■ EXERCISE PROMPT
Output only the lines below from the one containing "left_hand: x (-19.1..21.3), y" to the one containing "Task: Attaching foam", exactly as written, both ends kept.

Stored records:
= Beginning of Section =
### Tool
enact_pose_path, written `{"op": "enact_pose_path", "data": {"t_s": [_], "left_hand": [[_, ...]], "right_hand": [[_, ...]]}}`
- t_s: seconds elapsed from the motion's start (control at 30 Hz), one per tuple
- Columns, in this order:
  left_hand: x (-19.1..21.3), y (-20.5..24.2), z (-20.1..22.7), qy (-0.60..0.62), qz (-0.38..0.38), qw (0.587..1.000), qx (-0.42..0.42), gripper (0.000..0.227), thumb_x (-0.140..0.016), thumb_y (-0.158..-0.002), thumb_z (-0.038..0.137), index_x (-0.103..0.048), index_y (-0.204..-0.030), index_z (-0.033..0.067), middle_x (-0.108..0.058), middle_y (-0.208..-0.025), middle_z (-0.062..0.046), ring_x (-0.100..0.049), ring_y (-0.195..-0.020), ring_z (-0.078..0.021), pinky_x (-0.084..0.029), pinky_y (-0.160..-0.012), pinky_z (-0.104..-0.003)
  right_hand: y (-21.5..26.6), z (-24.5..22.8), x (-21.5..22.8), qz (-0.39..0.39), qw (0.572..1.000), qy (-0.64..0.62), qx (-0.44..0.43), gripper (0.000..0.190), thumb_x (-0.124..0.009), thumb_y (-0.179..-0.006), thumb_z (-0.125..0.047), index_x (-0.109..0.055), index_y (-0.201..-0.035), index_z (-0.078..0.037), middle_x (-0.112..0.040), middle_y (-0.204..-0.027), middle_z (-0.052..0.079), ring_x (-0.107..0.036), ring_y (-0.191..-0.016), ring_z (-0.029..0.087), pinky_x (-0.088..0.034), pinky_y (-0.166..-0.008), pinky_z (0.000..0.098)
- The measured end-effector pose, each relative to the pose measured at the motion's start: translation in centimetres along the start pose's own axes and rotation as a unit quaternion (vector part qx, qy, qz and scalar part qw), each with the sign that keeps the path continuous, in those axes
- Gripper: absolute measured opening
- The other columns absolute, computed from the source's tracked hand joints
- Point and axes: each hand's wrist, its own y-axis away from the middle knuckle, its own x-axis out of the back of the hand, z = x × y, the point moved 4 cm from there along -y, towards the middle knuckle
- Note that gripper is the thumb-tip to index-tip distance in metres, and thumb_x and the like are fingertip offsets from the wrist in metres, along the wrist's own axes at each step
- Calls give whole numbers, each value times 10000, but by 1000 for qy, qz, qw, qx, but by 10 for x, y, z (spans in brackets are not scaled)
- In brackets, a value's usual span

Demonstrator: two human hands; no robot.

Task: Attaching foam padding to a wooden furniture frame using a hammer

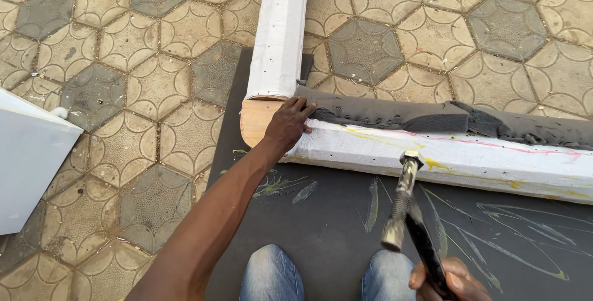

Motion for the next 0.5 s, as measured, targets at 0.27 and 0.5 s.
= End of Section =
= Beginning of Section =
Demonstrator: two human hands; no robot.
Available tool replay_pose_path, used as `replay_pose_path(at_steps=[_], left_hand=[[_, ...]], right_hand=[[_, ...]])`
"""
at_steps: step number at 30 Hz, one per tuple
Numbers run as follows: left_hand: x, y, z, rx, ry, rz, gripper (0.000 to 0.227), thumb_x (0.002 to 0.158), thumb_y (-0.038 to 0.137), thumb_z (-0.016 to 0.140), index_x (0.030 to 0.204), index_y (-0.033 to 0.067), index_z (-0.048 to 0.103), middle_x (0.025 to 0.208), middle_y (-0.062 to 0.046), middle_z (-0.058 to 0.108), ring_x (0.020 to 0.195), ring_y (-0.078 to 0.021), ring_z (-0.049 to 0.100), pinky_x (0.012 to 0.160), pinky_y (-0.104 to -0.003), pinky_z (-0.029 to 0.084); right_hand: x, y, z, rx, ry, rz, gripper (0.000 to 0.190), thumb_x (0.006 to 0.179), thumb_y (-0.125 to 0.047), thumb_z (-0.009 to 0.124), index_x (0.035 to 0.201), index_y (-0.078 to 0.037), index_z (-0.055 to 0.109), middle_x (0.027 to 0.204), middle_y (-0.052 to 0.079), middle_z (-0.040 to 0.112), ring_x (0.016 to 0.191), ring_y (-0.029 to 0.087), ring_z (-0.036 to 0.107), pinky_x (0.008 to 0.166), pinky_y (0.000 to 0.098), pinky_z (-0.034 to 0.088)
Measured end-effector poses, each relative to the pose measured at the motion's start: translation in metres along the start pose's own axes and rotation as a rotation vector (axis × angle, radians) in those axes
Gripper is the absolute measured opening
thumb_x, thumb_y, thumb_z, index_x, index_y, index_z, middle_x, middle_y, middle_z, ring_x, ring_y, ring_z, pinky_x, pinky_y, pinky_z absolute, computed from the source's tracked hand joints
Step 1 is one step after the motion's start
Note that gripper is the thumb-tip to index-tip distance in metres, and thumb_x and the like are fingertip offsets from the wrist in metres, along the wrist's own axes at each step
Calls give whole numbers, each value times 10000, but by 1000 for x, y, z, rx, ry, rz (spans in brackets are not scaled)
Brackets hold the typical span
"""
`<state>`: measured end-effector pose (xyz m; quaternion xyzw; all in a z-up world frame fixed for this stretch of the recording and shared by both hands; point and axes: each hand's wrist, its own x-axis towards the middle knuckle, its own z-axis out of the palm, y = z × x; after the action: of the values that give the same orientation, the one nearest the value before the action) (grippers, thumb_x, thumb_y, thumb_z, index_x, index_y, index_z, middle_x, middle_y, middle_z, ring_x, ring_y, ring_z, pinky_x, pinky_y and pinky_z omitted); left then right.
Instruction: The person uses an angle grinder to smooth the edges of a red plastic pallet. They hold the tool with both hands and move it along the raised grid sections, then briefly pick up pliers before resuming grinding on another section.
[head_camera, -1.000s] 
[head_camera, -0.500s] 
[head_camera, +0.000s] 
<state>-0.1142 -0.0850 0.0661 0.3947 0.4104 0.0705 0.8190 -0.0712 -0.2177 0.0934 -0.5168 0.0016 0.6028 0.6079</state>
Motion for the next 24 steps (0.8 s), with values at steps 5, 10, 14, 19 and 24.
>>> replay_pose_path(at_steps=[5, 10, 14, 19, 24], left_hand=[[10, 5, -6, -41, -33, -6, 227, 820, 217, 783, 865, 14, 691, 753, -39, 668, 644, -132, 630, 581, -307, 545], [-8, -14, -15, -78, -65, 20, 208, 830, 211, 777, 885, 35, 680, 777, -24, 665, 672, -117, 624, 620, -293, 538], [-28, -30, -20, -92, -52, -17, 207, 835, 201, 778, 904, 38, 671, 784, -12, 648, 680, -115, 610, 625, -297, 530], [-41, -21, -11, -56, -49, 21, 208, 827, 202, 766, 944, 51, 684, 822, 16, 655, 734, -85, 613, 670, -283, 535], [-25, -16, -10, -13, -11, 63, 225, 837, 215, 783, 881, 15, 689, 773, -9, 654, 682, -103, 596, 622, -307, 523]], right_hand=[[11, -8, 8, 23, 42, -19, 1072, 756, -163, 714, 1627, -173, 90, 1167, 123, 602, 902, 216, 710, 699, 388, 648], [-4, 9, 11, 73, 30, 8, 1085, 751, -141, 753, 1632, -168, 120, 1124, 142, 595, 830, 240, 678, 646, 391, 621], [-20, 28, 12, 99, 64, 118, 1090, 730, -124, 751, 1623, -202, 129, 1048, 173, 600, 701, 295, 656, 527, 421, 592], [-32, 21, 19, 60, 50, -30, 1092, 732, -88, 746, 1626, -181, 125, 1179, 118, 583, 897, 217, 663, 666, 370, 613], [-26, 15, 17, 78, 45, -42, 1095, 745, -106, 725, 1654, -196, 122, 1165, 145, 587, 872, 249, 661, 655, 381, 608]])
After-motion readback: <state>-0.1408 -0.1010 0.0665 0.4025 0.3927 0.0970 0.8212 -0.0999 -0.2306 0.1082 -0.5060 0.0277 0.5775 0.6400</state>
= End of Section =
■ SOLUTION TO THIS EXERCISE
  left_hand: x (-19.1..21.3), y (-20.5..24.2), z (-20.1..22.7), qy (-0.60..0.62), qz (-0.38..0.38), qw (0.587..1.000), qx (-0.42..0.42), gripper (0.000..0.227), thumb_x (-0.140..0.016), thumb_y (-0.158..-0.002), thumb_z (-0.038..0.137), index_x (-0.103..0.048), index_y (-0.204..-0.030), index_z (-0.033..0.067), middle_x (-0.108..0.058), middle_y (-0.208..-0.025), middle_z (-0.062..0.046), ring_x (-0.100..0.049), ring_y (-0.195..-0.020), ring_z (-0.078..0.021), pinky_x (-0.084..0.029), pinky_y (-0.160..-0.012), pinky_z (-0.104..-0.003)
  right_hand: y (-21.5..26.6), z (-24.5..22.8), x (-21.5..22.8), qz (-0.39..0.39), qw (0.572..1.000), qy (-0.64..0.62), qx (-0.44..0.43), gripper (0.000..0.190), thumb_x (-0.124..0.009), thumb_y (-0.179..-0.006), thumb_z (-0.125..0.047), index_x (-0.109..0.055), index_y (-0.201..-0.035), index_z (-0.078..0.037), middle_x (-0.112..0.040), middle_y (-0.204..-0.027), middle_z (-0.052..0.079), ring_x (-0.107..0.036), ring_y (-0.191..-0.016), ring_z (-0.029..0.087), pinky_x (-0.088..0.034), pinky_y (-0.166..-0.008), pinky_z (0.000..0.098)
- The measured end-effector pose, each relative to the pose measured at the motion's start: translation in centimetres along the start pose's own axes and rotation as a unit quaternion (vector part qx, qy, qz and scalar part qw), each with the sign that keeps the path continuous, in those axes
- Gripper: absolute measured opening
- The other columns absolute, computed from the source's tracked hand joints
- Point and axes: each hand's wrist, its own y-axis away from the middle knuckle, its own x-axis out of the back of the hand, z = x × y, the point moved 4 cm from there along -y, towards the middle knuckle
- Note that gripper is the thumb-tip to index-tip distance in metres, and thumb_x and the like are fingertip offsets from the wrist in metres, along the wrist's own axes at each step
- Calls give whole numbers, each value times 10000, but by 1000 for qy, qz, qw, qx, but by 10 for x, y, z (spans in brackets are not scaled)
- In brackets, a value's usual span

Demonstrator: two human hands; no robot.

Task: Attaching foam padding to a wooden furniture frame using a hammer

No further output remains.